TASK TO CARRY OUT. Each line of the data that mentions the string "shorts" needs to be identified and copied.

EXTRACTED ENTRIES.
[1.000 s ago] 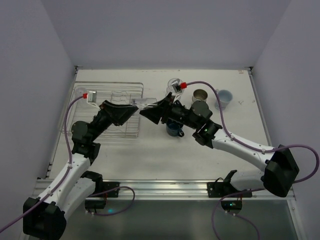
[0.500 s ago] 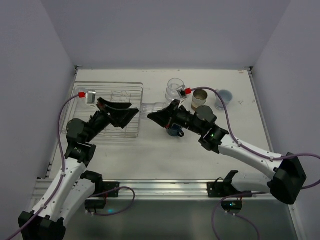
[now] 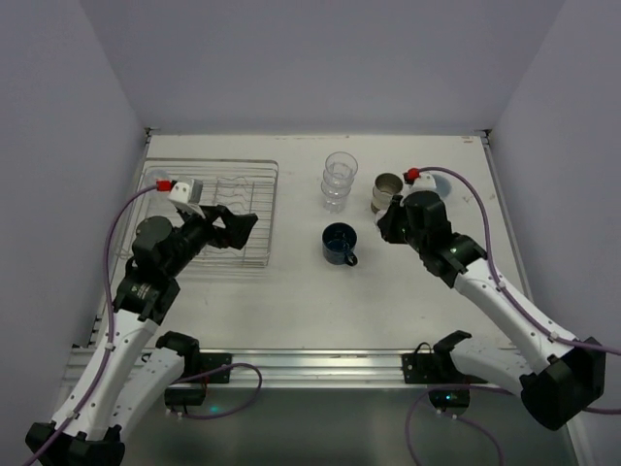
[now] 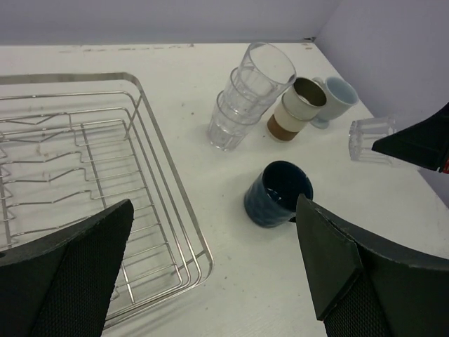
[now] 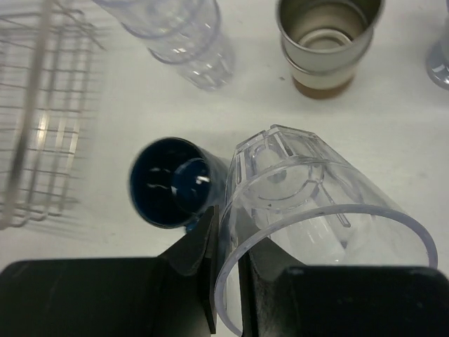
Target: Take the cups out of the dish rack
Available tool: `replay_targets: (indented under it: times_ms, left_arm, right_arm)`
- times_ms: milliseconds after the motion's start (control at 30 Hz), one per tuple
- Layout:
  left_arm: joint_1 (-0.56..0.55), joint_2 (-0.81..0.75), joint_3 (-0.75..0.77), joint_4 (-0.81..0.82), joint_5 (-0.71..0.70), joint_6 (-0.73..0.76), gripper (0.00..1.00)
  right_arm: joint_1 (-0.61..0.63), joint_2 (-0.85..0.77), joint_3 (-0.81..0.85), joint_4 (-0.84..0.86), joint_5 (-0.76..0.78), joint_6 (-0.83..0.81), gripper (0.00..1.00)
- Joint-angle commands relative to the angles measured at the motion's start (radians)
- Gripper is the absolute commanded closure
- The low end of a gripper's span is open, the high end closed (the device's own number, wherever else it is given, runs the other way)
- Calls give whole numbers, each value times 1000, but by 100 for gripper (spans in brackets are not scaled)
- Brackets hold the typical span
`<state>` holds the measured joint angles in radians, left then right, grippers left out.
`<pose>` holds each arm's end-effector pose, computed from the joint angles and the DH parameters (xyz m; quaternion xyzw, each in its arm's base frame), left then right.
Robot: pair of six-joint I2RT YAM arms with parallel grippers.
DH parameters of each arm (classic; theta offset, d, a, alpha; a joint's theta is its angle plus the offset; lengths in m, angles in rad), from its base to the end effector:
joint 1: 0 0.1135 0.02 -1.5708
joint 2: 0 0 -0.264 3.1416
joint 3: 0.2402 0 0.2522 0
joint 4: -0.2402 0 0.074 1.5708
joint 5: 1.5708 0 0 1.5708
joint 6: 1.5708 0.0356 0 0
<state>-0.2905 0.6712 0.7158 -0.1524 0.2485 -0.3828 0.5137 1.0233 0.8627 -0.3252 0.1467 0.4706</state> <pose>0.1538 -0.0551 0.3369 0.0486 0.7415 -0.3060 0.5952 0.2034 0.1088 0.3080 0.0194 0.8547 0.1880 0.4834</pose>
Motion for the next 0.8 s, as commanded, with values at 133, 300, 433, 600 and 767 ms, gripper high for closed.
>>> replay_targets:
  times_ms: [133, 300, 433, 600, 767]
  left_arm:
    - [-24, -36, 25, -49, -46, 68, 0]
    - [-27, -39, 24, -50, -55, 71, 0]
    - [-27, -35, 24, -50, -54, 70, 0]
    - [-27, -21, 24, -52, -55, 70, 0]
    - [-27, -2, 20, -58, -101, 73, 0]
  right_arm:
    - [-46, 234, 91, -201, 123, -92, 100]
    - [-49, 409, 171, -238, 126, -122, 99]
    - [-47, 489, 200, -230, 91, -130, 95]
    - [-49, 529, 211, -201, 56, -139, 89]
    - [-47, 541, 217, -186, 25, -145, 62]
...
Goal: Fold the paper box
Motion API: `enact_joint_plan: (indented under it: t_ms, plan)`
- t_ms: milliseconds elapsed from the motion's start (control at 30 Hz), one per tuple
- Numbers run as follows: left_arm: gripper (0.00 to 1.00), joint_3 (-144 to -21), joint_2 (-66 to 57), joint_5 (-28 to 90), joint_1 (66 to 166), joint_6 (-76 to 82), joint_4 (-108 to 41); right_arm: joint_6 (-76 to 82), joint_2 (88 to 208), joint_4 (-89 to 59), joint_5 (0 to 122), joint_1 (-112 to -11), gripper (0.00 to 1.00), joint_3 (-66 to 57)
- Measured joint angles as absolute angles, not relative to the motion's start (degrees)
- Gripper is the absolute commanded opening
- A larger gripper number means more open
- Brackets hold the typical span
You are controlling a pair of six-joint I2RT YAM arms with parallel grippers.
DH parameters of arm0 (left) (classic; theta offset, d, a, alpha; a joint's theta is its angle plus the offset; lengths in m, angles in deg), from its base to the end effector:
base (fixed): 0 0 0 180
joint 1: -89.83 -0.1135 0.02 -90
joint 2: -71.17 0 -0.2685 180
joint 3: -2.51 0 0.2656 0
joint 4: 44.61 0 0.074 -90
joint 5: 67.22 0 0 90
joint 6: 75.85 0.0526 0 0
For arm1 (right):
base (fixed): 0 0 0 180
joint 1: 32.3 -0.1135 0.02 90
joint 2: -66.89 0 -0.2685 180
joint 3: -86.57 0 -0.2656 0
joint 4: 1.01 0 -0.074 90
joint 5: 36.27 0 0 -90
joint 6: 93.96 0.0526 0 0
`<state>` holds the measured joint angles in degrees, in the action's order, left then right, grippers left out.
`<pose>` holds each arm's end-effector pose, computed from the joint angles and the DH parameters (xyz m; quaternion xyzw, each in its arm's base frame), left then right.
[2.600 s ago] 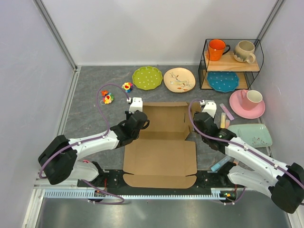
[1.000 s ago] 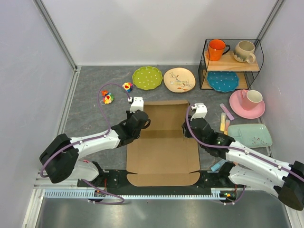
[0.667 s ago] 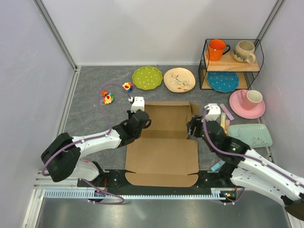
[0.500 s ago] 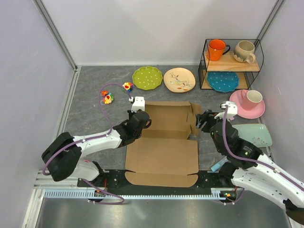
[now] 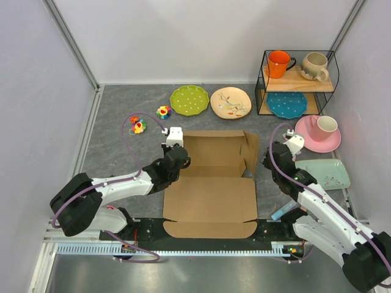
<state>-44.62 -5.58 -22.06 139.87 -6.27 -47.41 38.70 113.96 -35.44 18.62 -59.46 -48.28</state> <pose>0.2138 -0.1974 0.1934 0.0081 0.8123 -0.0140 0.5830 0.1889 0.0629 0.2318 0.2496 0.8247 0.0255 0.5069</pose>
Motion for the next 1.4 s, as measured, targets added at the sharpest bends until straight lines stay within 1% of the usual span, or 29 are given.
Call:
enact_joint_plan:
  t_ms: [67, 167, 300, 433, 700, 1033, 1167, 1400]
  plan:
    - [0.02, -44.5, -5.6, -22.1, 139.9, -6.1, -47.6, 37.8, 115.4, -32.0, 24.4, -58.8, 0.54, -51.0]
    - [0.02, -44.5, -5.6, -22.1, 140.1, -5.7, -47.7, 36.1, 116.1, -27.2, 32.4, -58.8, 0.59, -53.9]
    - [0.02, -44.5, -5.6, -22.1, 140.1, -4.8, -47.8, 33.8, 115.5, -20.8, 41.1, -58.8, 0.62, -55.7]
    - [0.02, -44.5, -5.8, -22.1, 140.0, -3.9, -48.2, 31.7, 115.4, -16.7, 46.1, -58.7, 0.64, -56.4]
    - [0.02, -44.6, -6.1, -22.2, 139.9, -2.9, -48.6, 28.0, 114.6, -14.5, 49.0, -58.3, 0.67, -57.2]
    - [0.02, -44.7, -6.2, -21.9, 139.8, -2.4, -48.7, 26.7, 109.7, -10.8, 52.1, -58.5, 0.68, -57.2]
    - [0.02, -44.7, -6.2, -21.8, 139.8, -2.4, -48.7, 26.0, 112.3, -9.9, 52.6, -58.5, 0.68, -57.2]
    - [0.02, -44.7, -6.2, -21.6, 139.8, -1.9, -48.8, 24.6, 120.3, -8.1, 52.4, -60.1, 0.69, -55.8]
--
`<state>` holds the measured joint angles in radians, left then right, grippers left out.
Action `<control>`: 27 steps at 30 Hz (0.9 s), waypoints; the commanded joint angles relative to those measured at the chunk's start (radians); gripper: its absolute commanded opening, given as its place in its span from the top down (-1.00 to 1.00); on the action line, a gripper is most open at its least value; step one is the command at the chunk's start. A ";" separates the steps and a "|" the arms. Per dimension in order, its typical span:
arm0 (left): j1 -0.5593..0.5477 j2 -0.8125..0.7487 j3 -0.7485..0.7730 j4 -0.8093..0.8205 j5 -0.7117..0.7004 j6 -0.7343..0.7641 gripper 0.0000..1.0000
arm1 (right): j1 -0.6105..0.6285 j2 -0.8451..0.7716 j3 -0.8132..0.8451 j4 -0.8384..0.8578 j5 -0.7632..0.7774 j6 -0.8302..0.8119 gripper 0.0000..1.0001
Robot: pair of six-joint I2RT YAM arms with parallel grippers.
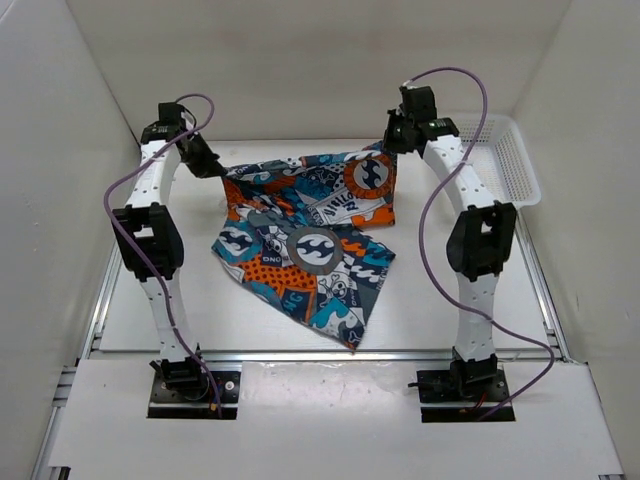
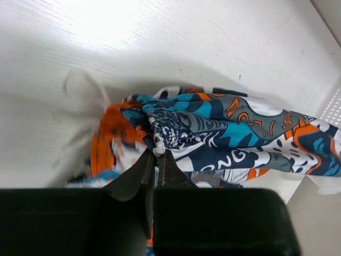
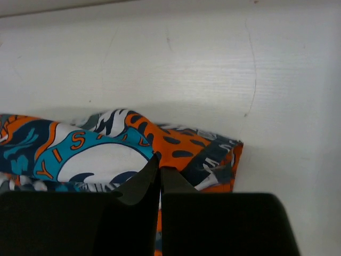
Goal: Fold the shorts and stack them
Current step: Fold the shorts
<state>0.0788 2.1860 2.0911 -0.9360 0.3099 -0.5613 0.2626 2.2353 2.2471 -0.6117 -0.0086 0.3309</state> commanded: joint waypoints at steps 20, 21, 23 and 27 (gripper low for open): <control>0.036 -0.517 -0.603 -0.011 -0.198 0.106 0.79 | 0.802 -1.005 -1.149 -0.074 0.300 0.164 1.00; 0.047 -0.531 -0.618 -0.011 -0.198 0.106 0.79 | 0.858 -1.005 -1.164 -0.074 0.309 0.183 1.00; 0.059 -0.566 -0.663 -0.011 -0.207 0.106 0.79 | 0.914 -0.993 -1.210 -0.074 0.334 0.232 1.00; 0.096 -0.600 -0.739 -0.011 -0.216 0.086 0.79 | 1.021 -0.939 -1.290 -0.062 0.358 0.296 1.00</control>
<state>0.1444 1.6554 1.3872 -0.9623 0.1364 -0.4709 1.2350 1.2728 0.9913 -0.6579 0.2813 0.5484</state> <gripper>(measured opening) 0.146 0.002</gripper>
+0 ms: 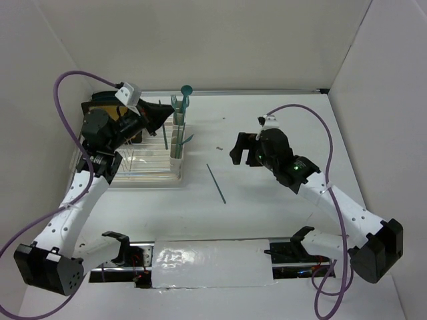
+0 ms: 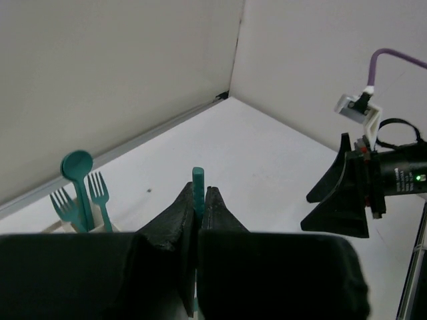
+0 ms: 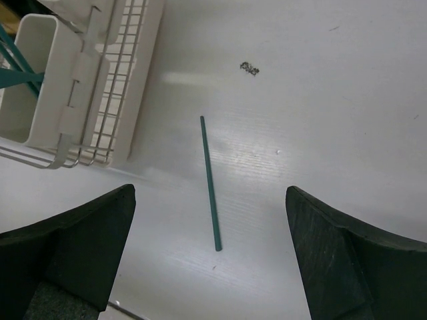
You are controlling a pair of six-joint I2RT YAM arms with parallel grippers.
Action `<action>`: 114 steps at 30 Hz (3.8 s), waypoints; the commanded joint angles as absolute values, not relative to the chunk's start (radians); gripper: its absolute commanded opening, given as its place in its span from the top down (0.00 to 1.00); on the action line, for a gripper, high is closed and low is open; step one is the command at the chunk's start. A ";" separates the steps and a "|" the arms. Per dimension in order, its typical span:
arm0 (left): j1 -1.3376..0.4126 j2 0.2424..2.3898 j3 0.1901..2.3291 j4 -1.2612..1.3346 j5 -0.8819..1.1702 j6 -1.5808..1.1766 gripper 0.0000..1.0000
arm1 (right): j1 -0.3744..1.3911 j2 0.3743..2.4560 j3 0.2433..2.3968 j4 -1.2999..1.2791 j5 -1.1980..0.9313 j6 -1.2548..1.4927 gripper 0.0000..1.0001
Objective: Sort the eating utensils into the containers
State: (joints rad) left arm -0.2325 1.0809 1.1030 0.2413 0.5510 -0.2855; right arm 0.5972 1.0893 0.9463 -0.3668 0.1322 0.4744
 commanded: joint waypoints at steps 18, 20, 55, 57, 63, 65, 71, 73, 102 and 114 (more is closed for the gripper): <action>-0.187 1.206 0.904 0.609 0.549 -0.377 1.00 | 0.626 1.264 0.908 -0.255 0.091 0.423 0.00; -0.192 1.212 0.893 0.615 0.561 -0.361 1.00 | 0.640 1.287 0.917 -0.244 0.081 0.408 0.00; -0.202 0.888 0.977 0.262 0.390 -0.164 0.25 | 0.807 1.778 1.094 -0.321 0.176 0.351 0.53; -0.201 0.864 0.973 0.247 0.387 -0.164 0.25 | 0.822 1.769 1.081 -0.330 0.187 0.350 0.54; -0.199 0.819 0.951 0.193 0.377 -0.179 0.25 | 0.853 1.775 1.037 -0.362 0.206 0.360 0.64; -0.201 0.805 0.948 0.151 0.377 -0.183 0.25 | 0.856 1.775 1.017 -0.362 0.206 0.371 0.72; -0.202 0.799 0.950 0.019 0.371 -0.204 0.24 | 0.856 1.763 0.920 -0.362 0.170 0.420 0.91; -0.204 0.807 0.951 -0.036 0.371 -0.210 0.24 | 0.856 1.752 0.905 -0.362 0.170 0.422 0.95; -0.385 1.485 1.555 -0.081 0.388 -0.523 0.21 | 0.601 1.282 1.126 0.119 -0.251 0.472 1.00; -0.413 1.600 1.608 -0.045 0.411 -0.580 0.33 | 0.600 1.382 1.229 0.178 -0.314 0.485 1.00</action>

RESULT OF THE EXERCISE.
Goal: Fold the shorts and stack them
Current step: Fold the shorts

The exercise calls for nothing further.